## Your goal
Pull out every line below that holds the word "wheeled".
════════
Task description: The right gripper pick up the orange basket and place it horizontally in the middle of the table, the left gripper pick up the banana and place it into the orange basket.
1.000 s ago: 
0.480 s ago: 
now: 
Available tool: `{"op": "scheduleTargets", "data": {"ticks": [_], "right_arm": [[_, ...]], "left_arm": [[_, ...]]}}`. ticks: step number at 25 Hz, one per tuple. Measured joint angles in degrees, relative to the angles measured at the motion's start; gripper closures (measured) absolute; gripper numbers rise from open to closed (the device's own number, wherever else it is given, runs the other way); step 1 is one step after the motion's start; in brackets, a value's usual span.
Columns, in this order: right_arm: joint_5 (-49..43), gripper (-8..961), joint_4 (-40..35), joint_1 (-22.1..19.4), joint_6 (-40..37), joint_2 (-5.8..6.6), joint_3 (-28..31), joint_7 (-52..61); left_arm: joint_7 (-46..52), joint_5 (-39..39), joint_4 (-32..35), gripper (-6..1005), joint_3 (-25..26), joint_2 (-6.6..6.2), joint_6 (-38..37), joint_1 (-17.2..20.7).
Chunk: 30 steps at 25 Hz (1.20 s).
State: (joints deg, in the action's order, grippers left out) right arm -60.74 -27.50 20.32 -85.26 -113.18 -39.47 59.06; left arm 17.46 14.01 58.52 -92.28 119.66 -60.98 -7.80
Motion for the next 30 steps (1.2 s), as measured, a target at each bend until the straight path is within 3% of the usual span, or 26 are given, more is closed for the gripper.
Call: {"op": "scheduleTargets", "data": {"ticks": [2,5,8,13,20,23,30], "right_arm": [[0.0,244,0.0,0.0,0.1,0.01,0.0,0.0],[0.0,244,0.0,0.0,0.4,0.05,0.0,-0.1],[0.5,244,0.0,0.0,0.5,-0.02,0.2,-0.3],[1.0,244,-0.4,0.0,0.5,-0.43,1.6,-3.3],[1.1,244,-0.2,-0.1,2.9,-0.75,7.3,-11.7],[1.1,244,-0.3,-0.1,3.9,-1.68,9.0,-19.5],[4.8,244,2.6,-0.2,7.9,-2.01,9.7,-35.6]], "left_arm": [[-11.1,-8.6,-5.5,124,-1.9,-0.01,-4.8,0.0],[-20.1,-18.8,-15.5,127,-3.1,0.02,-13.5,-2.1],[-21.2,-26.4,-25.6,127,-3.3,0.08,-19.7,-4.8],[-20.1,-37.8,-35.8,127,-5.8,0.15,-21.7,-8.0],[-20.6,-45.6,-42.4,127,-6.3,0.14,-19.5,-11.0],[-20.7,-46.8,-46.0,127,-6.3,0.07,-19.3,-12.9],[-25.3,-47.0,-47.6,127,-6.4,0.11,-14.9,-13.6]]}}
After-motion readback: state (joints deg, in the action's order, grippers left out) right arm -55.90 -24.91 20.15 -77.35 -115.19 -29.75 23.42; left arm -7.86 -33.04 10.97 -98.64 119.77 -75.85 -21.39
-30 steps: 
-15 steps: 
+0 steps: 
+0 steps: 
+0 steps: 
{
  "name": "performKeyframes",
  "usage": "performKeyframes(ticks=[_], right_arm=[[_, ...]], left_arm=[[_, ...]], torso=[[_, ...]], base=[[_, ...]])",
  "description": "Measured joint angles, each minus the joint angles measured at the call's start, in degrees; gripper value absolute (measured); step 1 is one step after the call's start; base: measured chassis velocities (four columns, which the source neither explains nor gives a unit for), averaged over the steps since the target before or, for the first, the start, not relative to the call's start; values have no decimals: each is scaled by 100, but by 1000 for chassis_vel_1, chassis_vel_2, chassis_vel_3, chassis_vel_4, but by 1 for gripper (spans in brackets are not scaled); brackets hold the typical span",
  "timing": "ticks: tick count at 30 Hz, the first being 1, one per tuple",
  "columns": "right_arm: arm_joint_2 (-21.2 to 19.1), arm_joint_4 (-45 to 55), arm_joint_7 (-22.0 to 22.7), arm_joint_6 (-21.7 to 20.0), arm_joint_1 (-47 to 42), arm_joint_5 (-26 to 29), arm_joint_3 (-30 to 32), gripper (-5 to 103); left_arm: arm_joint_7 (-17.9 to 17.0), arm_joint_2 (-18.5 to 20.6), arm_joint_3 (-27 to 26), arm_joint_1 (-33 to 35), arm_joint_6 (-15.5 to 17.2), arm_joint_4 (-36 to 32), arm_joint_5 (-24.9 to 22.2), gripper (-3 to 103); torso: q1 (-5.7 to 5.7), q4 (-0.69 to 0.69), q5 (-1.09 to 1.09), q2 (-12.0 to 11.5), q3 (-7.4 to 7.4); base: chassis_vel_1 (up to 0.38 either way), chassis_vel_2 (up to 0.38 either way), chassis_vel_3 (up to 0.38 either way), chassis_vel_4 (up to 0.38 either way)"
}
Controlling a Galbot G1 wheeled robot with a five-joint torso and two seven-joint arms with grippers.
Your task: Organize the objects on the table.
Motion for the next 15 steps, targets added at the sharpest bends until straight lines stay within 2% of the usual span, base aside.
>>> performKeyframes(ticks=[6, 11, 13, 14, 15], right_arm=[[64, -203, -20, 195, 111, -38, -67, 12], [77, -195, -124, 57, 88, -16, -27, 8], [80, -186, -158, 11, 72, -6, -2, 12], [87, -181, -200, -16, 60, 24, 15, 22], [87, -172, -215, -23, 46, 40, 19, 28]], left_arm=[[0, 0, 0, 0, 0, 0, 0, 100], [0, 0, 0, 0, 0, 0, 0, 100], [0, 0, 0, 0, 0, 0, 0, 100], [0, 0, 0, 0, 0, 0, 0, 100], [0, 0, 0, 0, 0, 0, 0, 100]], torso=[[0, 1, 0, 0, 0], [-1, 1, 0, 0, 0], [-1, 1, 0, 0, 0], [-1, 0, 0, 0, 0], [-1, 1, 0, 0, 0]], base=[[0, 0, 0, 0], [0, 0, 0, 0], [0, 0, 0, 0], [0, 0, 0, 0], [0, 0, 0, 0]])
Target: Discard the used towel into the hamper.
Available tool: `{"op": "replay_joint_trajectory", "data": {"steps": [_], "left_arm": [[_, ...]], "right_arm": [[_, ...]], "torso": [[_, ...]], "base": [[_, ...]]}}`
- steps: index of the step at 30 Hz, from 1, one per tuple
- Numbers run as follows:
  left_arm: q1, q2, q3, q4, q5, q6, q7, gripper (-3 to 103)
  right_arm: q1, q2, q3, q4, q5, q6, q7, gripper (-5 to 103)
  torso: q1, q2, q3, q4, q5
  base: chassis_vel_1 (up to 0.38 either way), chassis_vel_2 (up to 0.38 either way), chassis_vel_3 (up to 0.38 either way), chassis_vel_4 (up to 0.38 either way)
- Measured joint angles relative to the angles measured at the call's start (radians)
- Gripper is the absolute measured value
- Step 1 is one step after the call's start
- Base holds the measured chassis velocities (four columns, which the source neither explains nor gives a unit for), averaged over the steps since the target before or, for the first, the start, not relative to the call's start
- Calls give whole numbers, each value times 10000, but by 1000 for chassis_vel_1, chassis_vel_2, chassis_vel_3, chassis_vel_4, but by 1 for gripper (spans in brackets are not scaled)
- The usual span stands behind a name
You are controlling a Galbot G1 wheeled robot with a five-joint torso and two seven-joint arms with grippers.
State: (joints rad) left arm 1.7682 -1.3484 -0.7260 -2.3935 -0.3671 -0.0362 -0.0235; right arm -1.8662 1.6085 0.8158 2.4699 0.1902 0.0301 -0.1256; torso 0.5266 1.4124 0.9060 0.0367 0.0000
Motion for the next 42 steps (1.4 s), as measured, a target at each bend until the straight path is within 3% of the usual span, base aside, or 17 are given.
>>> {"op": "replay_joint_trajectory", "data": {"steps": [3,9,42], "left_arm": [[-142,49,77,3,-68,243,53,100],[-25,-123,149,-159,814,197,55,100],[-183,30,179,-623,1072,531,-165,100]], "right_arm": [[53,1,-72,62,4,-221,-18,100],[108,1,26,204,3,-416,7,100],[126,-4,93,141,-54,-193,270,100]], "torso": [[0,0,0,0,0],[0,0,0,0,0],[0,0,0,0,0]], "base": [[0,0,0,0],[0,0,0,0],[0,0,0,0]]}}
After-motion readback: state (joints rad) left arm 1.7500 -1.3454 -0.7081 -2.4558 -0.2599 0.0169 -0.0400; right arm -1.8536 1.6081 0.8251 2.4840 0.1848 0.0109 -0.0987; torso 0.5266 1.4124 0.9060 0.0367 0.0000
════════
## Exercise response
Controlling a Galbot G1 wheeled robot with a five-joint torso and two seven-joint arms with grippers.
You are controlling a Galbot G1 wheeled robot with a five-joint torso and two seven-joint arms with grippers.

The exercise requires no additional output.